(Work task):
Everything in the listing that follows should be reproduced exactly except the pictures.
--- Given material Enclosed Below ---
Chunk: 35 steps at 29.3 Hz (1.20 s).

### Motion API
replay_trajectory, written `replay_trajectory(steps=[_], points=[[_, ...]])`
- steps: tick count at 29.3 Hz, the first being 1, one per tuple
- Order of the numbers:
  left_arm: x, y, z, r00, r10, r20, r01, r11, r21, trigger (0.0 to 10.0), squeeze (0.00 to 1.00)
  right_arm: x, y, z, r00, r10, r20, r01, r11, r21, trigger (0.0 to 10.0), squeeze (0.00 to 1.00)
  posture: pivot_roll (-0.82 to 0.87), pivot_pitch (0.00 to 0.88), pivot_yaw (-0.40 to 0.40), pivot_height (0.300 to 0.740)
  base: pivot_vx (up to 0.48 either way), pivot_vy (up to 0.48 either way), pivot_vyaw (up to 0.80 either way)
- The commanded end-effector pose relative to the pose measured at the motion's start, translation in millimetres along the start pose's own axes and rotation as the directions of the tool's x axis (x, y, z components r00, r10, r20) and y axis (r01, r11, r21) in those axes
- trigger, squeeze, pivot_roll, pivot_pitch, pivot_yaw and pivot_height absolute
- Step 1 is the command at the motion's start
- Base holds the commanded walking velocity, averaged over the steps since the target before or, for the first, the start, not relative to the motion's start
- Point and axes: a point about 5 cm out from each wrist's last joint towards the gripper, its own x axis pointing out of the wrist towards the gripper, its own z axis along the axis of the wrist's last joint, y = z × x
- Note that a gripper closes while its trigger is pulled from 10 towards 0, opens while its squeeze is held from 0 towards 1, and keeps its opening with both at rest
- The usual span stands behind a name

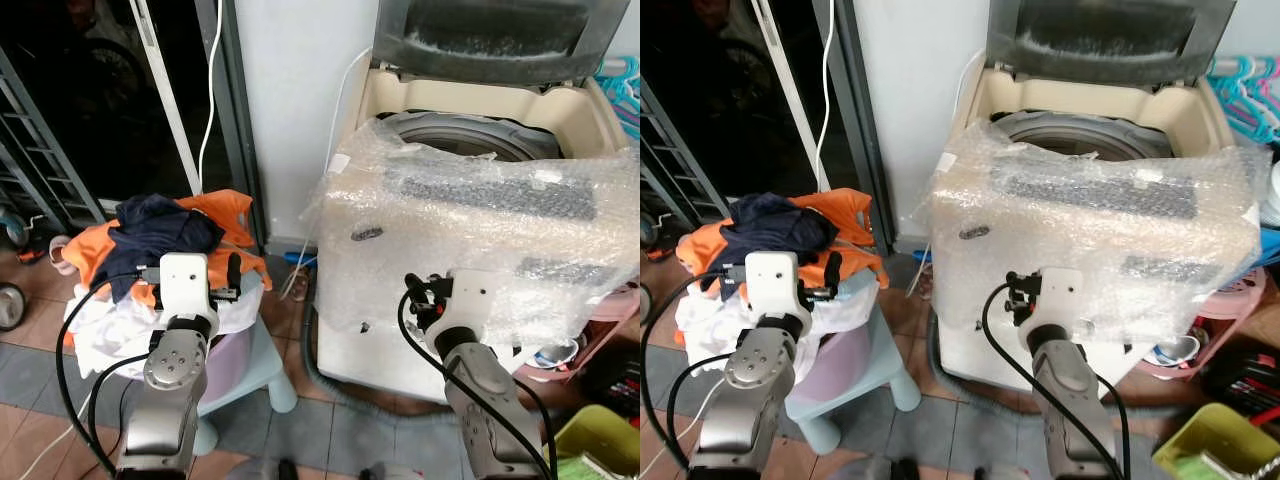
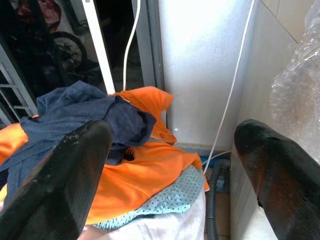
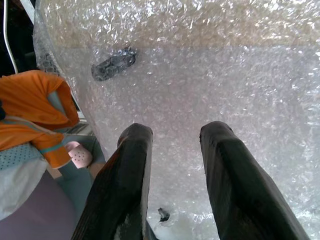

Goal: Clothes washing

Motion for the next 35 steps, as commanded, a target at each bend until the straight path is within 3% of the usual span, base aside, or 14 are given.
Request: replay_trajectory(steps=[1, 15, 21, 25, 31, 32, 33, 35], points=[[1.6, 6.1, 2.1, 1.000, 0.008, 0.009, -0.008, 1.000, 0.027, 10.0, 0.00, 2.6, 6.6, 8.8, 0.999, 0.032, 0.033, -0.032, 0.999, 0.012, 10.0, 0.00, -0.08, 0.000, 0.029, 0.740, 0.000, 0.000, 0.78], [9.0, 2.1, 5.8, 0.996, 0.091, 0.016, -0.092, 0.995, 0.027, 10.0, 0.00, 11.9, 11.7, 10.4, 0.997, 0.062, 0.036, -0.062, 0.998, 0.004, 10.0, 0.00, 0.00, 0.000, 0.005, 0.740, 0.000, 0.000, 0.78], [1.2, 7.5, 10.9, 0.997, 0.067, 0.025, -0.067, 0.997, 0.025, 10.0, 0.00, 11.1, 24.8, 18.4, 0.989, 0.128, 0.070, -0.123, 0.990, -0.072, 10.0, 0.00, 0.01, 0.036, -0.005, 0.740, 0.000, 0.000, 0.77], [0.7, 9.5, -0.3, 0.997, 0.081, -0.017, -0.081, 0.997, 0.002, 10.0, 0.00, 10.3, 20.6, 9.2, 0.995, 0.097, 0.029, -0.095, 0.993, -0.070, 10.0, 0.00, 0.00, 0.016, -0.012, 0.740, 0.000, 0.000, 0.77], [9.4, 12.3, 3.7, 0.999, 0.039, 0.007, -0.039, 0.999, -0.012, 10.0, 0.00, 12.4, 13.6, 8.7, 0.997, 0.067, 0.024, -0.064, 0.992, -0.104, 10.0, 0.00, -0.03, 0.000, -0.026, 0.740, 0.000, 0.000, 0.12], [13.4, 13.1, 5.3, 0.999, 0.037, 0.013, -0.037, 0.999, -0.013, 10.0, 0.00, 12.9, 9.2, 8.8, 0.998, 0.058, 0.028, -0.055, 0.994, -0.098, 10.0, 0.58, -0.03, 0.000, -0.024, 0.740, 0.266, 0.000, 0.00], [14.4, 13.0, 6.9, 0.999, 0.036, 0.015, -0.035, 0.999, -0.012, 10.0, 0.00, 13.1, 8.0, 9.4, 0.998, 0.056, 0.032, -0.053, 0.994, -0.094, 10.0, 1.00, -0.04, 0.000, -0.024, 0.740, 0.270, 0.000, 0.00], [15.1, 12.8, 8.5, 0.999, 0.034, 0.016, -0.034, 0.999, -0.011, 10.0, 0.00, 13.3, 7.0, 10.2, 0.998, 0.053, 0.035, -0.049, 0.994, -0.098, 10.0, 1.00, -0.04, 0.000, -0.022, 0.740, 0.274, 0.000, 0.00]])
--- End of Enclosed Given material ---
(Solution to the problem):
Chunk: 35 steps at 29.3 Hz (1.20 s).

### Motion API
replay_trajectory, written `replay_trajectory(steps=[_], points=[[_, ...]])`
- steps: tick count at 29.3 Hz, the first being 1, one per tuple
- Order of the numbers:
  left_arm: x, y, z, r00, r10, r20, r01, r11, r21, trigger (0.0 to 10.0), squeeze (0.00 to 1.00)
  right_arm: x, y, z, r00, r10, r20, r01, r11, r21, trigger (0.0 to 10.0), squeeze (0.00 to 1.00)
  posture: pivot_roll (-0.82 to 0.87), pivot_pitch (0.00 to 0.88), pivot_yaw (-0.40 to 0.40), pivot_height (0.300 to 0.740)
  base: pivot_vx (up to 0.48 either way), pivot_vy (up to 0.48 either way), pivot_vyaw (up to 0.80 either way)
- The commanded end-effector pose relative to the pose measured at the motion's start, translation in millimetres along the start pose's own axes and rotation as the directions of the tool's x axis (x, y, z components r00, r10, r20) and y axis (r01, r11, r21) in those axes
- trigger, squeeze, pivot_roll, pivot_pitch, pivot_yaw and pivot_height absolute
- Step 1 is the command at the motion's start
- Base holds the commanded walking velocity, averaged over the steps since the target before or, for the first, the start, not relative to the motion's start
- Point and axes: a point about 5 cm out from each wrist's last joint towards the gripper, its own x axis pointing out of the wrist towards the gripper, its own z axis along the axis of the wrist's last joint, y = z × x
- Note that a gripper closes while its trigger is pulled from 10 towards 0, opens while its squeeze is held from 0 towards 1, and keeps its opening with both at rest
- The usual span stands behind a name


Goal: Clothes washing

Motion for the next 35 steps, as commanded, a target at each bend until the straight path is within 3% of the usual span, base aside, or 14 are given.
Request: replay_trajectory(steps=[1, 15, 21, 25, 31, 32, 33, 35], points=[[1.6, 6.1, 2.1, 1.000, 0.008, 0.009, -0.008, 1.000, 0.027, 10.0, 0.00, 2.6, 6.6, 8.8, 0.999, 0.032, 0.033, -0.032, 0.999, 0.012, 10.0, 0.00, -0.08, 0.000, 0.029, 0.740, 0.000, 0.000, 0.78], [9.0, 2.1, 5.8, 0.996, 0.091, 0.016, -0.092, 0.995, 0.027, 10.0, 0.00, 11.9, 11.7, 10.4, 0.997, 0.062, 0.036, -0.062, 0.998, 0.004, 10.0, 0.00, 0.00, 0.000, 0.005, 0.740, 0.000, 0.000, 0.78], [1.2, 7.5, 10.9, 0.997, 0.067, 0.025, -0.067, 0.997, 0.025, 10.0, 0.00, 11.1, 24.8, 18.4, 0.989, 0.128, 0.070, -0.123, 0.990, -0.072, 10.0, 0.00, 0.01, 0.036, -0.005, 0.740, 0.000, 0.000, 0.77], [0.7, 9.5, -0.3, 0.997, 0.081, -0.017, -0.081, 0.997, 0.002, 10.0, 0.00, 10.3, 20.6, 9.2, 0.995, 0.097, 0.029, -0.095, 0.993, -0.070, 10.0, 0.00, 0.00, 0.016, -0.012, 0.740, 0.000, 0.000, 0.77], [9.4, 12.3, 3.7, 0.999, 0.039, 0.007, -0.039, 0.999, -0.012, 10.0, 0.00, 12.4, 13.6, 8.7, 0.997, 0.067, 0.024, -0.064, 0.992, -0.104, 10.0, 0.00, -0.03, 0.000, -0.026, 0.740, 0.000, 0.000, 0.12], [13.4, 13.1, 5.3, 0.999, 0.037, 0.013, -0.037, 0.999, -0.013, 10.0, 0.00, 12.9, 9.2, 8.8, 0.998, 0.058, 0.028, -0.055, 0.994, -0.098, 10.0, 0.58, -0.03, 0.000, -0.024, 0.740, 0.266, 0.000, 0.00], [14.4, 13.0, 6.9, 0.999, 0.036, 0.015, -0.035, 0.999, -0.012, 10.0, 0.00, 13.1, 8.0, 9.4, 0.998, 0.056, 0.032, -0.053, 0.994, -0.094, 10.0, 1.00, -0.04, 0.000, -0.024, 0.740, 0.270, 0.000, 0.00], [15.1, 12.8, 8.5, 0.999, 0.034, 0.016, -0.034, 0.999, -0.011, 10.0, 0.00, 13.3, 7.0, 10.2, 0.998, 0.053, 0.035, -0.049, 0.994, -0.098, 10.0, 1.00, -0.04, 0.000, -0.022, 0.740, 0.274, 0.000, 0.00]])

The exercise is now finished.